Aim of the task: Scan the data below for the string "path". Show every line where it turns up.

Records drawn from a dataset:
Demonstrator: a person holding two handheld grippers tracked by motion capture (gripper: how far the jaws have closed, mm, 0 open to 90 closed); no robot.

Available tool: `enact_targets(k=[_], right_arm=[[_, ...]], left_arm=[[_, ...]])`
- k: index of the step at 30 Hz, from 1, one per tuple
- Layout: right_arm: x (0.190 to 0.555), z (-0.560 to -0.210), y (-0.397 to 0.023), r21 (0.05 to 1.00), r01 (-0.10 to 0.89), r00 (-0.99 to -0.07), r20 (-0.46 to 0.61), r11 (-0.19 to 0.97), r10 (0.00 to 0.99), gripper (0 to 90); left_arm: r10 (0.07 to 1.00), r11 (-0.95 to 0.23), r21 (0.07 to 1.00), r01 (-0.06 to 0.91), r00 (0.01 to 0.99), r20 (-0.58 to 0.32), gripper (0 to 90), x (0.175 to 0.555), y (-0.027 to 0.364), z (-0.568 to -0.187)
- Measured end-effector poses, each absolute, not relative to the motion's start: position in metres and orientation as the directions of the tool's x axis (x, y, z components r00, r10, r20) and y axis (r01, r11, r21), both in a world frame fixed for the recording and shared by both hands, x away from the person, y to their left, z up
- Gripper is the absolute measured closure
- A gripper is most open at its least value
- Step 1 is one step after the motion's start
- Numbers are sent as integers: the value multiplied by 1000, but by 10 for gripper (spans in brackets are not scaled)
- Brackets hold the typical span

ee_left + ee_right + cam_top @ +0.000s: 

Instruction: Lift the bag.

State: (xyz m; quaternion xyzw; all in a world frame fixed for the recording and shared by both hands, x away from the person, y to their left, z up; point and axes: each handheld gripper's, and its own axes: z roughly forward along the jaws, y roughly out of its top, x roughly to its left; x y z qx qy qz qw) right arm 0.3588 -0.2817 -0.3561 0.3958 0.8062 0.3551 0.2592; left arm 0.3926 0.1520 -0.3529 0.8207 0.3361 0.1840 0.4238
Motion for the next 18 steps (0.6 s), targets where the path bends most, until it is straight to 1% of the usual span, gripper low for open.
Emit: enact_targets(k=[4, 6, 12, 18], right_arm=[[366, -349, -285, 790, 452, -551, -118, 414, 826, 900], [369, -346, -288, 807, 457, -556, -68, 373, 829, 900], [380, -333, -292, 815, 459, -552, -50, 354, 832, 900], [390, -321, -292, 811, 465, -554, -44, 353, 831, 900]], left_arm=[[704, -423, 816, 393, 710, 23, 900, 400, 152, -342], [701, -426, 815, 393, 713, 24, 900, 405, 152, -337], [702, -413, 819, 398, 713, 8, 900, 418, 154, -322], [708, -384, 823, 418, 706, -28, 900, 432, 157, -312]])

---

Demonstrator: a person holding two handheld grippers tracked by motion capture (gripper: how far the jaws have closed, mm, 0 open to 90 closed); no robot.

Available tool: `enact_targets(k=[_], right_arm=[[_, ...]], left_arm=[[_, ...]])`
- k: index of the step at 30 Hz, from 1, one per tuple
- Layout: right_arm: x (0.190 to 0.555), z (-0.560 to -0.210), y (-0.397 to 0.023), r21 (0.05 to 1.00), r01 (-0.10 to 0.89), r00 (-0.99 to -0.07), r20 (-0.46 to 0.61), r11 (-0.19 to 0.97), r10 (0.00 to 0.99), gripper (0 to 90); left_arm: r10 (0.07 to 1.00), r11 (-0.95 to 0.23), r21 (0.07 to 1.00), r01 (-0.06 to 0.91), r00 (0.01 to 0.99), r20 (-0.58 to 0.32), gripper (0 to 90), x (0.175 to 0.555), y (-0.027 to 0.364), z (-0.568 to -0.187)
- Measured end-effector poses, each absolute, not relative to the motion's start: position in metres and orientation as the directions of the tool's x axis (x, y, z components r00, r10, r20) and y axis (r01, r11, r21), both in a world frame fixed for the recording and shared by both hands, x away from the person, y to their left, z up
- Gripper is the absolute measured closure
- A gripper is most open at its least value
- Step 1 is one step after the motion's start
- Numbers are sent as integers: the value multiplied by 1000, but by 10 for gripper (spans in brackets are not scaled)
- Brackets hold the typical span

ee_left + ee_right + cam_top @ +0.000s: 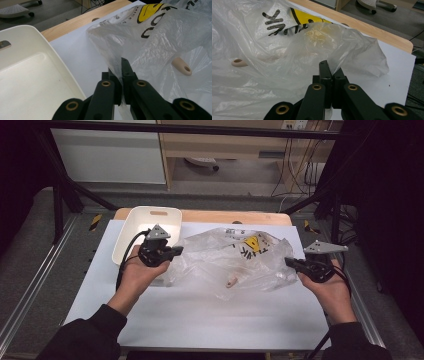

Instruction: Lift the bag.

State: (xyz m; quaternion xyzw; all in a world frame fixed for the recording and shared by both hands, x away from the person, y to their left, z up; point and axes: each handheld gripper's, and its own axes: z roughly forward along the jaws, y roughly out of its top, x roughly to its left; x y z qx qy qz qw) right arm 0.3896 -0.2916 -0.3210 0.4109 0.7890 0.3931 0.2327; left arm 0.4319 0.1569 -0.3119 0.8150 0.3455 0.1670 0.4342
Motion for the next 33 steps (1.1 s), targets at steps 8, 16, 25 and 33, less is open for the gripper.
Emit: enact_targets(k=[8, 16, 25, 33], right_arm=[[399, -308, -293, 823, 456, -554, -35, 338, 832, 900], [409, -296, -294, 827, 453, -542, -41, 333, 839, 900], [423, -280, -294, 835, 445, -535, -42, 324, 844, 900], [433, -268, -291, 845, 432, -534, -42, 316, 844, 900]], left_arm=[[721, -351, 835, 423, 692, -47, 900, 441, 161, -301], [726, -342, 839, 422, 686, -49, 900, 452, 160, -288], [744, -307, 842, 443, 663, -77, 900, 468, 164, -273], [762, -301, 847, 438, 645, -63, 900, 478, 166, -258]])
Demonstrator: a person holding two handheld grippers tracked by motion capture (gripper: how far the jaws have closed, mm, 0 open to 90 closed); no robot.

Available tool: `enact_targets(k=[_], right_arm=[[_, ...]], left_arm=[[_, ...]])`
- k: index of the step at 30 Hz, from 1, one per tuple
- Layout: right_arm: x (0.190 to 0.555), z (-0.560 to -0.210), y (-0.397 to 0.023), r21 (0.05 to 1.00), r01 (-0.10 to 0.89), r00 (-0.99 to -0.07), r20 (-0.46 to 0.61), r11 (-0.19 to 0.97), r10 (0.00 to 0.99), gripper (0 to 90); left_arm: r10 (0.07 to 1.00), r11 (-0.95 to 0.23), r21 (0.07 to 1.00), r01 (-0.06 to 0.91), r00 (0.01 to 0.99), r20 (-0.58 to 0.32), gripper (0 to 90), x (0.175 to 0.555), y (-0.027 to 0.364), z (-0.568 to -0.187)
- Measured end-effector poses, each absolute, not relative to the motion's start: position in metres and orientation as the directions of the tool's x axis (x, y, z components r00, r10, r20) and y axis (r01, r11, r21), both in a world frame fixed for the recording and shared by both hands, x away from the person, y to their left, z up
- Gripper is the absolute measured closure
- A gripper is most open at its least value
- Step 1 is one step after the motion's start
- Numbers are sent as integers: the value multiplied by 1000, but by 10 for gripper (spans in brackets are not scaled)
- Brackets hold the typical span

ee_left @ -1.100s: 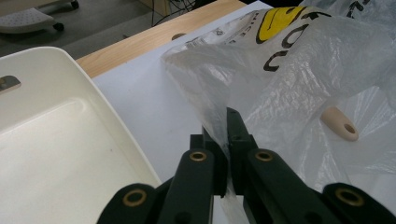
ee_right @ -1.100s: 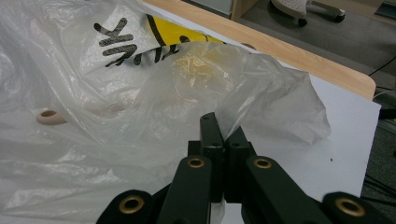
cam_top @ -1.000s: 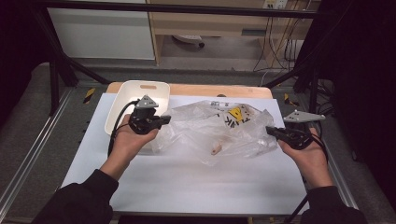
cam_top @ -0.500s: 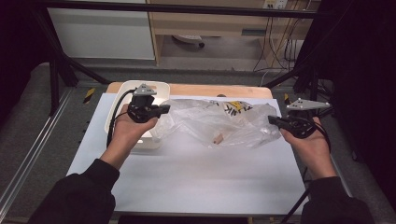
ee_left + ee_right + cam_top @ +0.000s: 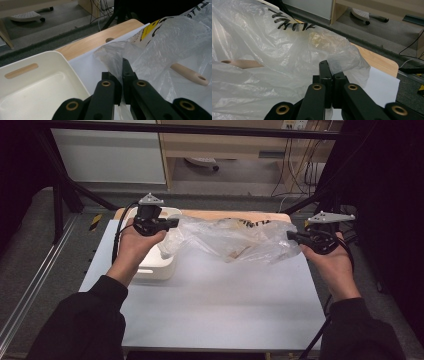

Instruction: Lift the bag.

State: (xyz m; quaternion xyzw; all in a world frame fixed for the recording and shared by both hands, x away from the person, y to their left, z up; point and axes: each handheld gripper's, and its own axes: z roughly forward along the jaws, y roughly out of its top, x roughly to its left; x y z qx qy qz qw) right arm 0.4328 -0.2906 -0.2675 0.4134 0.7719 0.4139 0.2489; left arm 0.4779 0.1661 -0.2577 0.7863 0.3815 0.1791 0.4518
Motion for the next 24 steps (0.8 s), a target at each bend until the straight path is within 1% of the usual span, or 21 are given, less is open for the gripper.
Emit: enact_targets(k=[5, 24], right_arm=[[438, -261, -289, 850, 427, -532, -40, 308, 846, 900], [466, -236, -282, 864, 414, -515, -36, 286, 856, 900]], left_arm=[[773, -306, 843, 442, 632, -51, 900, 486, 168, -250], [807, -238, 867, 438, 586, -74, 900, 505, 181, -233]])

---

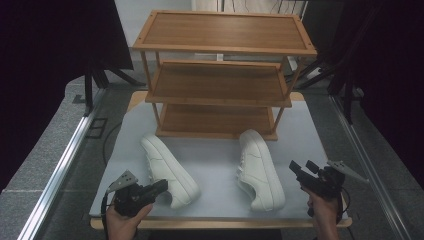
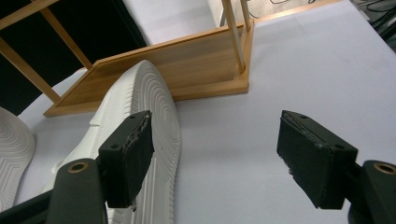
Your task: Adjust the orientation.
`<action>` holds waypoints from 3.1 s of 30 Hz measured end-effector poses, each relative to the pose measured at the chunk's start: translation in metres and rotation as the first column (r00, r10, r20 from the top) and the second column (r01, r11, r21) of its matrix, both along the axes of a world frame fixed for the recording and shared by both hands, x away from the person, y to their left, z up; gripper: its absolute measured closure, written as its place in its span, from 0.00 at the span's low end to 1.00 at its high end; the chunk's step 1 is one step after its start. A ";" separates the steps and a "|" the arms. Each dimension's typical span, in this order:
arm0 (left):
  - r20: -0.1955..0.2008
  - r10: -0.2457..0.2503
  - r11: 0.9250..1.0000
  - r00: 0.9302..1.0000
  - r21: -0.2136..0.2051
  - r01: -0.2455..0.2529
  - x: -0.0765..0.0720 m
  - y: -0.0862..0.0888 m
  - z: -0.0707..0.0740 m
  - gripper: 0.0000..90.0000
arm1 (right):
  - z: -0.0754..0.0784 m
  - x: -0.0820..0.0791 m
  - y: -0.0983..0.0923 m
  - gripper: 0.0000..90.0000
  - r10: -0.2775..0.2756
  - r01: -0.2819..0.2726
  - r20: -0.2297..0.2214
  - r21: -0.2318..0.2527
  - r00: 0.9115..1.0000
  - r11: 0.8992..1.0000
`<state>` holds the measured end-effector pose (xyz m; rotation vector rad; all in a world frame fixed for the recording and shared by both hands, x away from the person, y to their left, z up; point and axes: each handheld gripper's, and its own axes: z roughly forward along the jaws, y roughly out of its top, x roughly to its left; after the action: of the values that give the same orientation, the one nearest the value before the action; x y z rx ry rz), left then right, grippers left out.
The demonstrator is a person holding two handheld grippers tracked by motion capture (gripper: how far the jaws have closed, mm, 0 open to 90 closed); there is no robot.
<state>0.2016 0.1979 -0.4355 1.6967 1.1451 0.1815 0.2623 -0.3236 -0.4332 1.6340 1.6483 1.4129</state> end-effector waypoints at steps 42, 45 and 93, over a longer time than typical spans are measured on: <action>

Result of this exercise:
Motion for the next 18 steps (0.6 s), targets where the path bends most, until it is straight to 1% of the usual span, gripper low for open.
Motion for the next 24 steps (0.8 s), a target at each bend until the straight path is within 1% of the usual span, or 21 are given, less is open for the gripper.

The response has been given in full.